The impact of regulatory clearance could have a profound impact on DiagnoCure, which receives an 8% royalty from Gen-Probe, increasing to 16%. For example, there are some 45 million worldwide PSA tests done annually, which are sold to insurers for around $45 each. Gen-Probe is now selling the PCA3 test in Europe for 100 euros.
Mr. Schafer explains that the worldwide opportunity for replacing a second prostate biopsy is about 1.8 million PCA3 tests a year, or $180 million. At the other end of the scale, there are some 20 million men worldwide walking around with an elevated PSA, but have decided not to do anything about it. Annual PCA3 monitoring could generate a market potential of $2 billion. “So, it’s a huge market.”
Gen-Probe’s pivotal trial is largely designed to formalize earlier studies, which have been 70%-to-80% specific for prostate cancer, compared with PSA specificity of 25%. As a result, Mr. Schafer is confident of regulatory approval. “We would be disappointed if the testing came in at 65% specific for prostate cancer. But even at that, we would still sell a lot of tests.”
Citing the high number of false-positives with the $45 PSA test, he says that $100 for DiagnoCure’s PCA3 has to be compared with false-positive PSAs, which lead to prostate biopsies costing $3,000 each. “You may be paying somewhat more for our test, but 75% of the time, the health system is saving $3,000.”
DiagnoCure’s GCC colorectal cancer test also made headlines this year when the Journal of the American Medical Association published a major study that found the GCC biomarker represented the “strongest independent predictor of colorectal cancer recurrence.”
At its lab in Pennsylvania, DiagnoCure analyzes lymph nodes for the GCC gene in tissue surrounding a section of colon removed by a surgeon. “Our advantage is a genetic amplification of the technology,” Mr. Schafer says, compared with a pathologist who examines 10-to-15 lymph nodes under a microscope to see whether cancer cells have spread to the lymph nodes.
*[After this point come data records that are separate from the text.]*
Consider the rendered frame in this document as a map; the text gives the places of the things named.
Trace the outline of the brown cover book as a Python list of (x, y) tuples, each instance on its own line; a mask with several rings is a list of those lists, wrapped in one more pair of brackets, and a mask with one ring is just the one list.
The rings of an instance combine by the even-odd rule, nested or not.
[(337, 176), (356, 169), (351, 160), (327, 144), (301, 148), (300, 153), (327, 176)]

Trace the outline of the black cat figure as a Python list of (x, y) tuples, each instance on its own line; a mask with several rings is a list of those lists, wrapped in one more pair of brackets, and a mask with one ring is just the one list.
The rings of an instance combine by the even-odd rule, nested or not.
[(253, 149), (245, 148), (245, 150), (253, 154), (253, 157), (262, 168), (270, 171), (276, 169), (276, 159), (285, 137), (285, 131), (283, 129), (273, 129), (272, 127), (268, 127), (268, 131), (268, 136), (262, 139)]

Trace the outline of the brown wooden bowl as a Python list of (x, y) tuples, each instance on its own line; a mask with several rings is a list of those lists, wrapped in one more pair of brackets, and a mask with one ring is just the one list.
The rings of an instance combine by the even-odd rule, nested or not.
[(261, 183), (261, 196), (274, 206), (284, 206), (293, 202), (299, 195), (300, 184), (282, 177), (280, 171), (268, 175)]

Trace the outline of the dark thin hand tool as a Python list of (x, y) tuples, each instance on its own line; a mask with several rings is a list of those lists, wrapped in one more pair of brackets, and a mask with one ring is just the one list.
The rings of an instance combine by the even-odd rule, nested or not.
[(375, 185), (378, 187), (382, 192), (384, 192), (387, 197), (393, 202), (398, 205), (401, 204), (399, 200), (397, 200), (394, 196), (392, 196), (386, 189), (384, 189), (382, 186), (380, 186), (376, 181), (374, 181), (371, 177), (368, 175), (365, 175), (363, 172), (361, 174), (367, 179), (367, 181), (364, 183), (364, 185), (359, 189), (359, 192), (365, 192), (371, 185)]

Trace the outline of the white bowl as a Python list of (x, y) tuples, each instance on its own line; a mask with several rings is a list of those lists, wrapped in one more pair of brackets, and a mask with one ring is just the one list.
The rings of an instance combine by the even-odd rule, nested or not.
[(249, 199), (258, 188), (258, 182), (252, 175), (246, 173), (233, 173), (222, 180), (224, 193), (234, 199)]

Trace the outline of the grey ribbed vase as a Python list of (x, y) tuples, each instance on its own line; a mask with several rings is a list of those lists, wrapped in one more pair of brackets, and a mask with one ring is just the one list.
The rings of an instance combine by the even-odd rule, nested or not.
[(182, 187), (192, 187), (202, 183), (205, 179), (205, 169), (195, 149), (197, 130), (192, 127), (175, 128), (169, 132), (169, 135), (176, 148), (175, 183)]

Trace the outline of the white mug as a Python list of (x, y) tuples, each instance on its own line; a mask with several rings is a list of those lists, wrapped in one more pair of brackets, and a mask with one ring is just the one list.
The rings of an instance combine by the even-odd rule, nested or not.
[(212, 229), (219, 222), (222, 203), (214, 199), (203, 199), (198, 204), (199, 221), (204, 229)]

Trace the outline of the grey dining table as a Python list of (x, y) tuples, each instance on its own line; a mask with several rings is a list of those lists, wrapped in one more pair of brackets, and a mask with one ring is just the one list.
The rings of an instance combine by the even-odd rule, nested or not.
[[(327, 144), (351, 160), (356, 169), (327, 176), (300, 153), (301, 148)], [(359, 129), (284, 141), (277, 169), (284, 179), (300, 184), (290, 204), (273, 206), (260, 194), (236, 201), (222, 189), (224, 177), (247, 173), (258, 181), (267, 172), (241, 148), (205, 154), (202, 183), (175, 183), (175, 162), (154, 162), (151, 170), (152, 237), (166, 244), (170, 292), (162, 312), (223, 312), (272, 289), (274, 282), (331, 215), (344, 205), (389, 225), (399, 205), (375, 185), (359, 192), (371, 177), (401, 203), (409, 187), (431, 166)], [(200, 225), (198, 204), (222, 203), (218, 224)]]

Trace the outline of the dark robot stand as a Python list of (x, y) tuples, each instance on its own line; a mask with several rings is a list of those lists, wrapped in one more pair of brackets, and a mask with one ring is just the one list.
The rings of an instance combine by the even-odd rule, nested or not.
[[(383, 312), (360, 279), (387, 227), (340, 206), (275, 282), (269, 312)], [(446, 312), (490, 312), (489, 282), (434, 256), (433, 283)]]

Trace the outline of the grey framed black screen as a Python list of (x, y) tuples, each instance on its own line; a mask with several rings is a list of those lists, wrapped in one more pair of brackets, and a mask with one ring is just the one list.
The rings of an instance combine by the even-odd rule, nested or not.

By looking for the GCC gene in the lymph nodes, DiagnoCure’s technology can find one cancer cell in 10 million normal cells, he adds. On the other hand, a pathologist would have to examine 10,000 microscope slides to look at every lymph node for each patient, an impossible task.
“We look at 50% of the tissue versus 0.1% (by a pathologist after surgery),” Mr. Schafer points out. “We are 100,000 times more sensitive answering the question for patients, ‘Am I cured?’”
Last month, DiagnoCure signed an exclusive arrangement with Lab21 to market the Previstage GCC test in Britain as a “key initial step in reaching out to the European market.” Under the accord, Lab21 will collect tissue samples in Britain and send them to DiagnoCure’s lab in Pennsylvania for analysis.
The North American market opportunity for the Previstage test is $340-million a year, DiagnoCure figures, based on 97,000 stage 1 and 2 confirmed cancer patients receiving the $3,500 test.
Mr. Schafer says the company will soon get interim data from a National Institute of Health-sponsored, five-year study of whether annual blood testing for the GCC gene can be used to determine recurrence of colorectal cancer. It would be a first ever bloodstream indication that colon cancer cells are growing somewhere.
“So treatment at that point would give patients better odds than waiting for a tumor to appear, when your chances of survival for another five years drop to 5%,” he adds.

The North American market opportunity for a GCC blood test is $450 million a year, DiagnoCure figures, based on 550,000 colorectal patients receiving about three blood tests a year at a cost of $300 each.
All of which begs the question why investors are shunning DiagnoCure? “Everybody in Canada is just getting beat up,” he says. “It’s just an irrational thing right now and we have to get through it. We’re being conservative right now but we’re in good shape with enough money to get through these times.”